### WHAT YOU HAVE TO DO
Write out the stretch of lines below that begins at the line with "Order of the" and ends at the line with "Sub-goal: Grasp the", including both, exactly as given and nothing more.

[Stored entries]
-*-*-
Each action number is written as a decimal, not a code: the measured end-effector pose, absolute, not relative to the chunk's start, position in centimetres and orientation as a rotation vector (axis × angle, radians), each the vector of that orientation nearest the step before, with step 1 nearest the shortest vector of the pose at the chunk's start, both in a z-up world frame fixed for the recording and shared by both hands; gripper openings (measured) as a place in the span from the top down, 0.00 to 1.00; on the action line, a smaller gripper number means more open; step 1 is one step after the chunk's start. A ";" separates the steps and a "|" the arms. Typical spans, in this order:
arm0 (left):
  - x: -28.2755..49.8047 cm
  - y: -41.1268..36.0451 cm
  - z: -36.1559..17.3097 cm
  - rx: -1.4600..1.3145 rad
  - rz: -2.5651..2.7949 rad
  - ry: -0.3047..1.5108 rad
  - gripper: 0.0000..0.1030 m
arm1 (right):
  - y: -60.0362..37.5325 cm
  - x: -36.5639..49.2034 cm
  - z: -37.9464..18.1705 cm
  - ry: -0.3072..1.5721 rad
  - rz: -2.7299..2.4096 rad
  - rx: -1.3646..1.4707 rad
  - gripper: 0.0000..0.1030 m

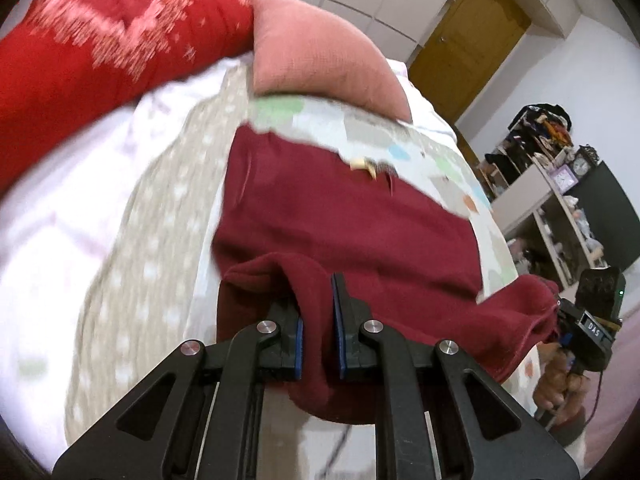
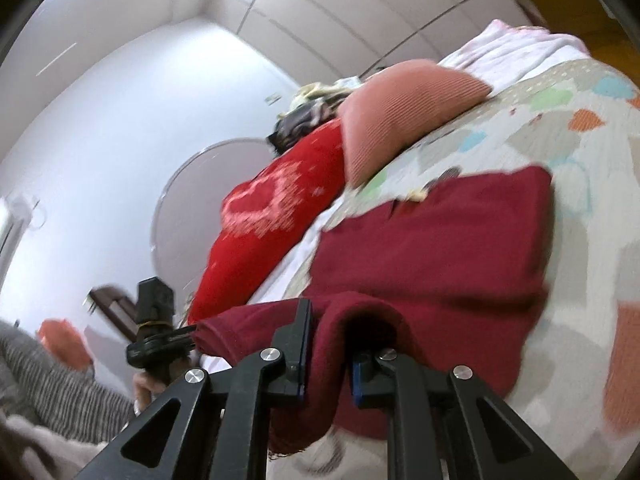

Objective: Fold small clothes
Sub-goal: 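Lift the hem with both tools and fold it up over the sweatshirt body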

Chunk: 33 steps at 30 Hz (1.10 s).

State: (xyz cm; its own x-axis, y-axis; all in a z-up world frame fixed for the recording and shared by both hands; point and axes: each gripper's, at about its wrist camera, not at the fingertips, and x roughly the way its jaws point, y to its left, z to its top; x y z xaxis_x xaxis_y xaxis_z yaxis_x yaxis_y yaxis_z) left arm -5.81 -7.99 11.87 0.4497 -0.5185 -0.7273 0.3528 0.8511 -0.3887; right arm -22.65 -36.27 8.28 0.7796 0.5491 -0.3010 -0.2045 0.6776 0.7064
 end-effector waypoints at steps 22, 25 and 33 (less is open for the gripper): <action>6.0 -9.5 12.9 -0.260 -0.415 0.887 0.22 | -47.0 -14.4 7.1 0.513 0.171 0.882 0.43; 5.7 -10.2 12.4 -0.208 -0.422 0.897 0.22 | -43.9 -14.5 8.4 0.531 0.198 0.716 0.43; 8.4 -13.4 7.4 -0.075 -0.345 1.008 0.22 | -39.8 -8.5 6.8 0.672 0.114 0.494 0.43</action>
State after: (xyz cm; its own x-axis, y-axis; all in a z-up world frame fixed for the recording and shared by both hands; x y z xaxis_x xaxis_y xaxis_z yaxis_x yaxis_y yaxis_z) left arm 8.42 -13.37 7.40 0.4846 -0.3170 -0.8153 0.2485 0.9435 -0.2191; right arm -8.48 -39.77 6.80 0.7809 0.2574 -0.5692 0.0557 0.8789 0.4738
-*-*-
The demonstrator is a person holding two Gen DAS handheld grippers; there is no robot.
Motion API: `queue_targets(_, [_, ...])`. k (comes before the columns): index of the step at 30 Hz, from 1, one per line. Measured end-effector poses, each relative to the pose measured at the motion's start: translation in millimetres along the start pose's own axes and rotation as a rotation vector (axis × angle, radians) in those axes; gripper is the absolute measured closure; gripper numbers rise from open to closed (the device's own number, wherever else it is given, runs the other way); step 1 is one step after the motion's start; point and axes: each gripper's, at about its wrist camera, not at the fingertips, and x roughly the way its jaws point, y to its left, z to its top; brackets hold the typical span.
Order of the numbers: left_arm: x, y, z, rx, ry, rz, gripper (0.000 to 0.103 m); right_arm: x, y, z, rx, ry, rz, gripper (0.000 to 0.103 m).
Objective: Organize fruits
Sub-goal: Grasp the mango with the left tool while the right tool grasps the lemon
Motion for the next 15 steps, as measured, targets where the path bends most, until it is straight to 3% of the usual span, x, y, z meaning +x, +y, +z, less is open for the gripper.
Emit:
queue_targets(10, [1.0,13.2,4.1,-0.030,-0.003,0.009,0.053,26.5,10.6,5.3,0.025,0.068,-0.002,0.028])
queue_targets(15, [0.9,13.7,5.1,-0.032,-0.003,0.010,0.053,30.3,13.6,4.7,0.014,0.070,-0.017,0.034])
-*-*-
### TASK RESPONSE
Order of the numbers: left_arm: x, y, z, rx, ry, rz, gripper (0.000 to 0.103 m); right_arm: x, y, z, rx, ry, rz, gripper (0.000 to 0.103 m).
Objective: Organize fruits
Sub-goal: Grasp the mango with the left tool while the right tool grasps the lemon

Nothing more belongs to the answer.